• [Exercise aim] Could you transcribe the records below exactly, leaving out every picture?

[Input data — start]

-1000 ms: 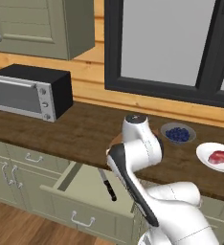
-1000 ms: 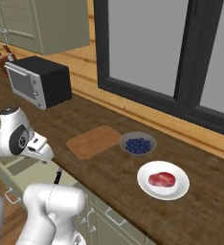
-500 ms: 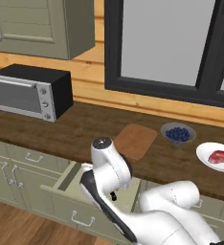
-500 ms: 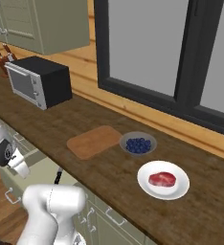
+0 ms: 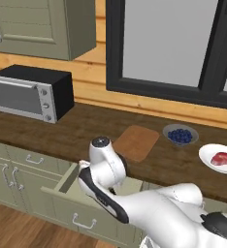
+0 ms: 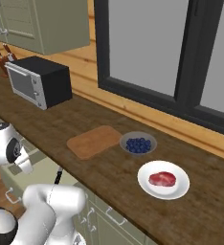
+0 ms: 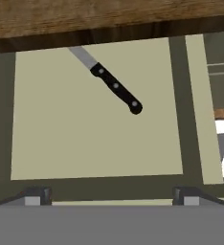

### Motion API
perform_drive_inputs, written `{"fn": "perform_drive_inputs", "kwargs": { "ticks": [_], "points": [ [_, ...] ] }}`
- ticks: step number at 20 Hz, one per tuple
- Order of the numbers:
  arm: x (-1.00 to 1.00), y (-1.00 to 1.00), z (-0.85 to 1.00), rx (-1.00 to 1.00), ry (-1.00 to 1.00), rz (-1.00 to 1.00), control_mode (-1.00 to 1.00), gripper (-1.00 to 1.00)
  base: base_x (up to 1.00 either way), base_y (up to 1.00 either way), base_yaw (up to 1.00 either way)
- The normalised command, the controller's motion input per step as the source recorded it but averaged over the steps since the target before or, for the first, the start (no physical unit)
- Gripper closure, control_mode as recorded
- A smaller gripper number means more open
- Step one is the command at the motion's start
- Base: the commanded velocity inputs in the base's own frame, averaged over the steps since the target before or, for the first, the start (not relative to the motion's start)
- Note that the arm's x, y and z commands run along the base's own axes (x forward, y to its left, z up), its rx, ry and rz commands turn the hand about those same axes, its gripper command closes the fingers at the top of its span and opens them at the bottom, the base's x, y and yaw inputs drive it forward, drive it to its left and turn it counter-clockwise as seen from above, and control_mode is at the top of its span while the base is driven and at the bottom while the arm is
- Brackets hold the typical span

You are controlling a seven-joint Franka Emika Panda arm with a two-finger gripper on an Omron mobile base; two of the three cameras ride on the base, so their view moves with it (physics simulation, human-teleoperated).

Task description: Pick up the knife from the drawer and place it on the cutting board. Then place the meat from the plate to the cutting board.

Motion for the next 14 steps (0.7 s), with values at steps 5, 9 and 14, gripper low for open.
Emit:
{"fn": "perform_drive_inputs", "kwargs": {
  "ticks": [5, 9, 14],
  "points": [
    [0.3, 0.34, -0.53, 0.0, 0.06, 0.0, -1.0, -1.0, 0.0, 0.0, 0.0],
    [0.33, 0.22, -0.51, 0.0, 0.07, 0.0, -1.0, -1.0, 0.0, 0.0, 0.0],
    [0.23, 0.21, -0.69, -0.06, 0.07, 0.0, -1.0, -1.0, 0.0, 0.0, 0.0]
  ]
}}
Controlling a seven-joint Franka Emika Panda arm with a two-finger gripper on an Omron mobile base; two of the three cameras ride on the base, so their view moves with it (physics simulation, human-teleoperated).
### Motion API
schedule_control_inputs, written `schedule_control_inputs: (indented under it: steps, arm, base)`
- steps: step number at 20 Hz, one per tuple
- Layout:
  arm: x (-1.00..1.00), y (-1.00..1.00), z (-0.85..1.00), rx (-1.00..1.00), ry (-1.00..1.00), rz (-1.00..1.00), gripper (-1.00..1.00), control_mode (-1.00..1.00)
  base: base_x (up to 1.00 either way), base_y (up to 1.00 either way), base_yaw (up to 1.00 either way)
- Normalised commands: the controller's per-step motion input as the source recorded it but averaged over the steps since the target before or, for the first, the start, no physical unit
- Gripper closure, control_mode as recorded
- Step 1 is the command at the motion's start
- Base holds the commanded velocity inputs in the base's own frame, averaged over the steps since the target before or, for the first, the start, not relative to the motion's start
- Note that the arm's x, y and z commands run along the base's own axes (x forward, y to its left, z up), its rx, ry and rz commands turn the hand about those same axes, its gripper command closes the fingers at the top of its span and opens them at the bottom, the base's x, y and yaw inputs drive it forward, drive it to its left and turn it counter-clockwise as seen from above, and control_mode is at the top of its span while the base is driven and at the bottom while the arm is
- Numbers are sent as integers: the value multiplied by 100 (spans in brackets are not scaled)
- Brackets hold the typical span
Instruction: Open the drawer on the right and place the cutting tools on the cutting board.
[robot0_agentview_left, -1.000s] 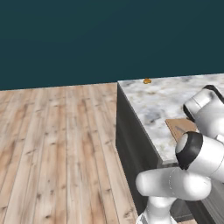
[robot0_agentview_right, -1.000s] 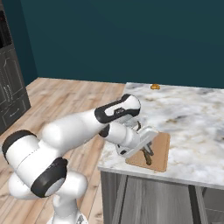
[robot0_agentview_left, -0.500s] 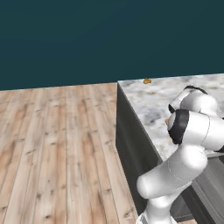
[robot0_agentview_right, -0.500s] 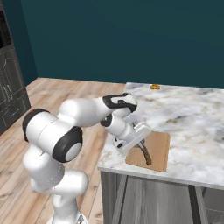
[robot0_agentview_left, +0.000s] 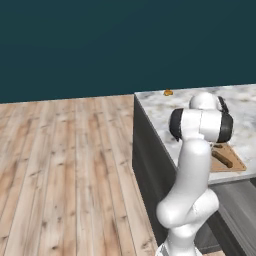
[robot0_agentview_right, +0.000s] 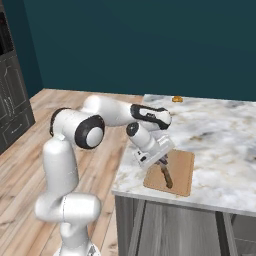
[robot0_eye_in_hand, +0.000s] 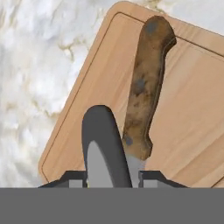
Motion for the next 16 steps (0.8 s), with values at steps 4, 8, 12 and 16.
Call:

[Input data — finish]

• [Solution]
-1000 ms: 
-1000 ms: 
-500 ms: 
-500 ms: 
+0 ms: 
+0 ms: 
+0 ms: 

### Motion API
perform_drive_inputs, written `{"fn": "perform_drive_inputs", "kwargs": { "ticks": [_], "points": [ [_, ...] ] }}`
- ticks: step number at 20 Hz, one per tuple
- Order of the numbers:
  arm: x (-1.00 to 1.00), y (-1.00 to 1.00), z (-0.85 to 1.00), rx (-1.00 to 1.00), ry (-1.00 to 1.00), rz (-1.00 to 1.00), control_mode (-1.00 to 1.00), gripper (-1.00 to 1.00)
  base: base_x (up to 1.00 either way), base_y (up to 1.00 either way), base_yaw (up to 1.00 either way)
- The normalised command, the controller's motion input per step as the source recorded it but averaged over the steps since the target before or, for the first, the start (no physical unit)
- Gripper closure, control_mode as recorded
- A smaller gripper number means more open
- Step one is the command at the motion's start
- Base: the commanded velocity inputs in the base's own frame, averaged over the steps since the target before or, for the first, the start (not relative to the motion's start)
- Note that the arm's x, y and z commands run along the base's own axes (x forward, y to its left, z up), its rx, ry and rz commands turn the hand about those same axes, its gripper command closes the fingers at the top of its span and opens them at the bottom, the base's x, y and yaw inputs drive it forward, drive it to its left and turn it counter-clockwise as seen from above, and control_mode is at the top of its span while the base is driven and at the bottom while the arm is
- Brackets hold the typical span

You are controlling a seven-joint Franka Emika Panda arm with a two-finger gripper on an Omron mobile base; two of the three cameras ride on the base, so their view moves with it (physics simulation, human-teleoperated).

Task description: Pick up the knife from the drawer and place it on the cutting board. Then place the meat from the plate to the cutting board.

Motion for the next 14 steps (0.7 s), with values at steps 5, 9 and 14, gripper low for open.
Emit:
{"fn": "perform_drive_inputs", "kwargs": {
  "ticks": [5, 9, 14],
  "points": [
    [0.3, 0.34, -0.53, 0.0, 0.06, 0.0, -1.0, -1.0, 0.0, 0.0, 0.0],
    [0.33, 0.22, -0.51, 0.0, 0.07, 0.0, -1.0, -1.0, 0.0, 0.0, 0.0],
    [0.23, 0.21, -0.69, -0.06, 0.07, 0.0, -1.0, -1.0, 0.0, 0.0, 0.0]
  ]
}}
Controlling a seven-joint Franka Emika Panda arm with a two-finger gripper on an Omron mobile base; two of the three cameras ride on the base, so their view moves with it (physics simulation, human-teleoperated).
### Motion API
schedule_control_inputs, written `schedule_control_inputs: (indented under it: steps, arm, base)`
- steps: step number at 20 Hz, one per tuple
- Layout:
  arm: x (-1.00..1.00), y (-1.00..1.00), z (-0.85..1.00), rx (-1.00..1.00), ry (-1.00..1.00), rz (-1.00..1.00), gripper (-1.00..1.00), control_mode (-1.00..1.00)
  base: base_x (up to 1.00 either way), base_y (up to 1.00 either way), base_yaw (up to 1.00 either way)
- Normalised commands: the controller's per-step motion input as the source recorded it but averaged over the steps since the target before or, for the first, the start, no physical unit
- Gripper closure, control_mode as recorded
- Step 1 is the command at the motion's start
- Base holds the commanded velocity inputs in the base's own frame, averaged over the steps since the target before or, for the first, the start, not relative to the motion's start
- Note that the arm's x, y and z commands run along the base's own axes (x forward, y to its left, z up), its rx, ry and rz commands turn the hand about those same axes, its gripper command closes the fingers at the top of its span and opens them at the bottom, the base's x, y and yaw inputs drive it forward, drive it to its left and turn it counter-clockwise as seen from above, and control_mode is at the top of its span while the base is driven and at the bottom while the arm is
- Numbers are sent as integers: the value multiplied by 100 (spans in brackets are not scaled)
- Brackets hold the typical span
Instruction: Open the drawer on the right and place the cutting tools on the cutting board.
[robot0_agentview_left, -1.000s] 
[robot0_agentview_right, -1.000s] 
[robot0_agentview_left, -0.500s] 
[robot0_agentview_right, -0.500s] 
[robot0_agentview_left, +0.000s] 
[robot0_agentview_right, +0.000s] 
[robot0_eye_in_hand, +0.000s] 
Motion for the next 16 steps (0.8 s), with values at steps 4, 8, 12 and 16.
Call:

Now the output is complete.